[DIRECTIONS] Make an exact copy of the lines below.

--------------------------------

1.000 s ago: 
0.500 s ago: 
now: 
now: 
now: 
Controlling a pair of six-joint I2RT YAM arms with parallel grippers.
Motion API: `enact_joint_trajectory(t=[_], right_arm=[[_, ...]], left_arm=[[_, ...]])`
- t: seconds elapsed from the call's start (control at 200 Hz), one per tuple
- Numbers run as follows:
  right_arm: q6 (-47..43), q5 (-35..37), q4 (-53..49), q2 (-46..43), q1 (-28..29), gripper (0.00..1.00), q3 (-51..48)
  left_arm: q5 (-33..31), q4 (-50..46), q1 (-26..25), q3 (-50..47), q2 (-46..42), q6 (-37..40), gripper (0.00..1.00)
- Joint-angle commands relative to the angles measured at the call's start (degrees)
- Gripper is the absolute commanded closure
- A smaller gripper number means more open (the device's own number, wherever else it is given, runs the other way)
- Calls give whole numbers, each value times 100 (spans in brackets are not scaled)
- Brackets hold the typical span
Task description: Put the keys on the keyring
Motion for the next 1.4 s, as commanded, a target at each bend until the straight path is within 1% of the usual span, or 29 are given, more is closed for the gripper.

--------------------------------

[RESPONSE TO THIS TASK]
1.000 s ago: 
0.500 s ago: 
now: 
now: 
now: 
Controlling a pair of six-joint I2RT YAM arms with parallel grippers.
Motion API: `enact_joint_trajectory(t=[_], right_arm=[[_, ...]], left_arm=[[_, ...]])`
- t: seconds elapsed from the call's start (control at 200 Hz), one per tuple
- Numbers run as follows:
  right_arm: q6 (-47..43), q5 (-35..37), q4 (-53..49), q2 (-46..43), q1 (-28..29), gripper (0.00..1.00), q3 (-51..48)
  left_arm: q5 (-33..31), q4 (-50..46), q1 (-26..25), q3 (-50..47), q2 (-46..42), q6 (-37..40), gripper (0.00..1.00)
- Joint-angle commands relative to the angles measured at the call's start (degrees)
- Gripper is the absolute commanded closure
- A smaller gripper number means more open (the device's own number, wherever else it is given, runs the other way)
- Calls give whole numbers, each value times 100 (spans in brackets are not scaled)
- Brackets hold the typical span
Task description: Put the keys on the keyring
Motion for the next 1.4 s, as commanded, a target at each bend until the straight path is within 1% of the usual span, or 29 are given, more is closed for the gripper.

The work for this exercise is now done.